Già questo chiuderebbe ogni discorso tuttavia sorprende non poco che l’oggetto sociale, se così vogliamo definirlo, dell’associazione unitariana universalista nata nel 1961 negli States sia la libera ricerca della verità includendo razionalisti di ogni risma e pagani. Non tutti hanno digerito questa svolta, tanto che gli eredi della riforma radicale del 1500 si stanno adoperando per tornare alla forma originaria che prevede studi sulla storia del cristianesimo, meditazioni domenicali, commenti al Vangelo e a pubblicazioni varie.

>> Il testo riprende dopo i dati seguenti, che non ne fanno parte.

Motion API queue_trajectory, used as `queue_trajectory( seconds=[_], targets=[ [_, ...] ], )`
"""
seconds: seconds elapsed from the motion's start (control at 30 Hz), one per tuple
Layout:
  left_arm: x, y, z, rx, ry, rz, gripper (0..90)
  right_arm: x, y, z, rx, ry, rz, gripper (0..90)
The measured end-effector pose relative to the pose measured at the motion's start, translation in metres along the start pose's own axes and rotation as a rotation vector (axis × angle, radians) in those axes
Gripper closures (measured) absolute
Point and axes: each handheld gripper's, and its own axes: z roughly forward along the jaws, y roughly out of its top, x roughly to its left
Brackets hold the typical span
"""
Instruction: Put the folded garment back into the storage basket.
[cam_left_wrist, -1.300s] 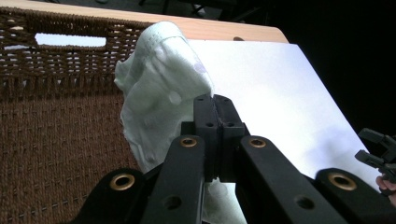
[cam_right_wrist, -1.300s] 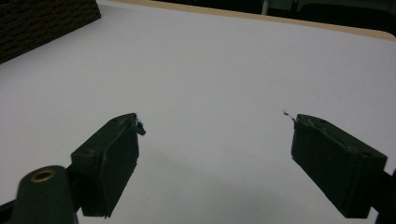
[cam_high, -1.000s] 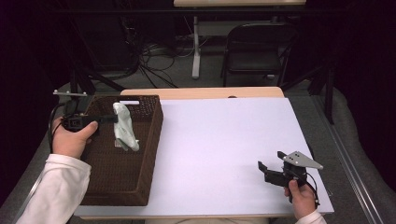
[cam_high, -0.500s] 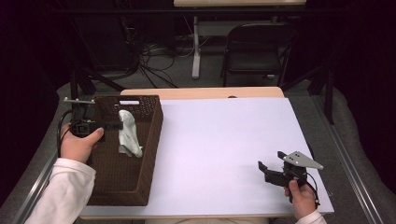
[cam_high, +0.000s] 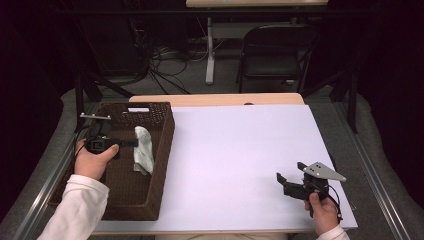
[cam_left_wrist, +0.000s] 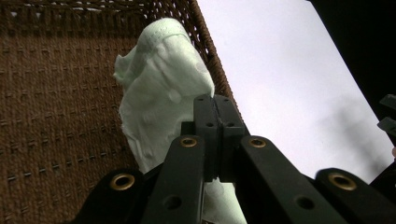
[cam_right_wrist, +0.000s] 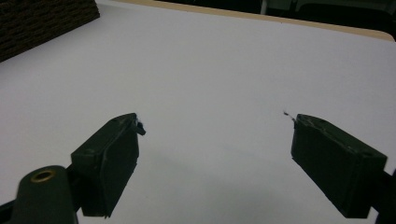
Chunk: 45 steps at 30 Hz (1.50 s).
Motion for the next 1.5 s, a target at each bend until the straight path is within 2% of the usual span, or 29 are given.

Sul proprio sito internet la comunione unitariana italiana si definisce come “una comunità di donne e uomini uniti dalla volontà di una libera ricerca spirituale che si volga in ambito religioso ma che sia libera da qualsiasi forma gerarchica, dogmatica da formule prestabilite da qualunque “autorità”. Dal punto di vista ecclesiastico, come Unitariani, Universalisti e Liberi Credenti, nasciamo quasi 500 anni fa nell’ambito della Riforma radicale italiana, centro-europea e anglosassone e ci consideriamo oggi tra le Denominazioni più liberali del mondo”.

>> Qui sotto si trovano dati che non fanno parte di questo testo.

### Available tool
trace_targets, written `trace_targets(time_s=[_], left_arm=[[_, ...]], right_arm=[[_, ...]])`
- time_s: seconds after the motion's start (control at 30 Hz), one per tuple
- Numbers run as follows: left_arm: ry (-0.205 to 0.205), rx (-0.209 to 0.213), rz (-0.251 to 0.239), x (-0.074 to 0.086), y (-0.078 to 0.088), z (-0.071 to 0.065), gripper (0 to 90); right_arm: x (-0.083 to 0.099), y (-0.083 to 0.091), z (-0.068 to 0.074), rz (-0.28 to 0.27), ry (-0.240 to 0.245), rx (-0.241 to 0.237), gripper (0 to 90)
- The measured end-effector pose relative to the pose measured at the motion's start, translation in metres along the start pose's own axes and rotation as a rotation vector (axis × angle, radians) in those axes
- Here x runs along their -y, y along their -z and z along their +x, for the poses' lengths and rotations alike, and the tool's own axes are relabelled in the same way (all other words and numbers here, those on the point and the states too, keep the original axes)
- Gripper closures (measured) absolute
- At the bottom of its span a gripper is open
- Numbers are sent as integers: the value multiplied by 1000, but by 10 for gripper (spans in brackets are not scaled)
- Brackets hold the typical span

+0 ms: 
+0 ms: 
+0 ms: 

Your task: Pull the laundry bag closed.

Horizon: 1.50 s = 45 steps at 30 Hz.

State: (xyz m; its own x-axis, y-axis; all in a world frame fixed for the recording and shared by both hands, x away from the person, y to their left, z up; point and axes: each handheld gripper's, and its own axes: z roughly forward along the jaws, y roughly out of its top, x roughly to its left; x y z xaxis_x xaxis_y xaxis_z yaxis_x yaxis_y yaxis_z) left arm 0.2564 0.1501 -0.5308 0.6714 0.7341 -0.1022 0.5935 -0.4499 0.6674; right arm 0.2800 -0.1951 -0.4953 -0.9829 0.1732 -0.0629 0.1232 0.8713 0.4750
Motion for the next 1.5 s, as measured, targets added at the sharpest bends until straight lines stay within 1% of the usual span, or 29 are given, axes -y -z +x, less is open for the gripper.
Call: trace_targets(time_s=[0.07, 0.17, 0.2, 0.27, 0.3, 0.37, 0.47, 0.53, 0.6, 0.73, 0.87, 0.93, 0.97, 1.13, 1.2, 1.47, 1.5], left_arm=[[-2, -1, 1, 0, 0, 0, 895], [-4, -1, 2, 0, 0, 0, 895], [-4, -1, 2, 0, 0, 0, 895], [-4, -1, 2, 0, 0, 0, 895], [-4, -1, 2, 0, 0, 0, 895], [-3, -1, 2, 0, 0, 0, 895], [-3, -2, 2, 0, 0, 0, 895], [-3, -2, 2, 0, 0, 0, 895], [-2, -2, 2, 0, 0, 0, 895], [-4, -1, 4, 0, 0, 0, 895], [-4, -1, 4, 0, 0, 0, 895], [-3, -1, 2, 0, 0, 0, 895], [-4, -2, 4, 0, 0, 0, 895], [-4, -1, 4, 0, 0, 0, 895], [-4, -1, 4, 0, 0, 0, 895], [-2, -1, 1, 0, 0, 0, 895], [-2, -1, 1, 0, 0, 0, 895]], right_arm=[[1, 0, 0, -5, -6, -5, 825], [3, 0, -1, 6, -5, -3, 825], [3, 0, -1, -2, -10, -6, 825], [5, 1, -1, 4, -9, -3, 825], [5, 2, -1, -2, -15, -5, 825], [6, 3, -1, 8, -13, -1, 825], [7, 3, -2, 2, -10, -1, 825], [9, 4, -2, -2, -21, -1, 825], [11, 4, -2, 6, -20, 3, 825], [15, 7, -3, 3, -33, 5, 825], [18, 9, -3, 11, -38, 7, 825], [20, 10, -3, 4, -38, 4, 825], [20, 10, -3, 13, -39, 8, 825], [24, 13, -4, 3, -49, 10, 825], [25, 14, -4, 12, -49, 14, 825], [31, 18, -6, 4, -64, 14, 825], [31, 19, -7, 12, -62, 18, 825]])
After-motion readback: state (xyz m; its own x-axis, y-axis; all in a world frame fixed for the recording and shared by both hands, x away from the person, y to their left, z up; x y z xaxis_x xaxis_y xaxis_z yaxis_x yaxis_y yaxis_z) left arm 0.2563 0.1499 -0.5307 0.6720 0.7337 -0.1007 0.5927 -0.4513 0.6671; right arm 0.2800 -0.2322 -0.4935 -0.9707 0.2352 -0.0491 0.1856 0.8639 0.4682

Gli unitariani universalisti hanno un elemento di coesione che li unisce nella “comune ricerca spirituale” formato da sette principi: Il valore e la dignità intrinseca di ogni persona, la giustizia, l’equità e la compassione nei rapporti umani, l’accettazione reciproca ed l’incoraggiamento alla crescita spirituale nelle nostre congregazioni, la libera e responsabile ricerca della verità e del significato della vita, il diritto della coscienza e l’utilizzo del processo democratico nelle nostre congregazioni e nella società in generale, l’obiettivo di una comunità globale con pace, libertà, e giustizia per tutti, il rispetto per la rete interdipendente di tutta l’esistenza della quale facciamo parte.

La liturgia non è complessa, è composta da un canto d’ingresso, il benvenuto ai fratelli, una lettura d’accoglienza, l’accensione del calice che è la lettura di una riflessione, dichiarazione di fede, letture, meditazione, comunione dei fiori ovvero dei pensieri di ciascuno, liturgia della “sacra cena” e canto d’uscita; insomma, una sorta di messa molto free con un Padre Nostro rivisto e corretto. C’è da dire, infine, che non sono molto diffusi in quanto siamo di fronte a dei veri e propri radicali del riformismo luterano e, dal nostro punto di vista, abbiamo non poche difficoltà nel definirli cristiani.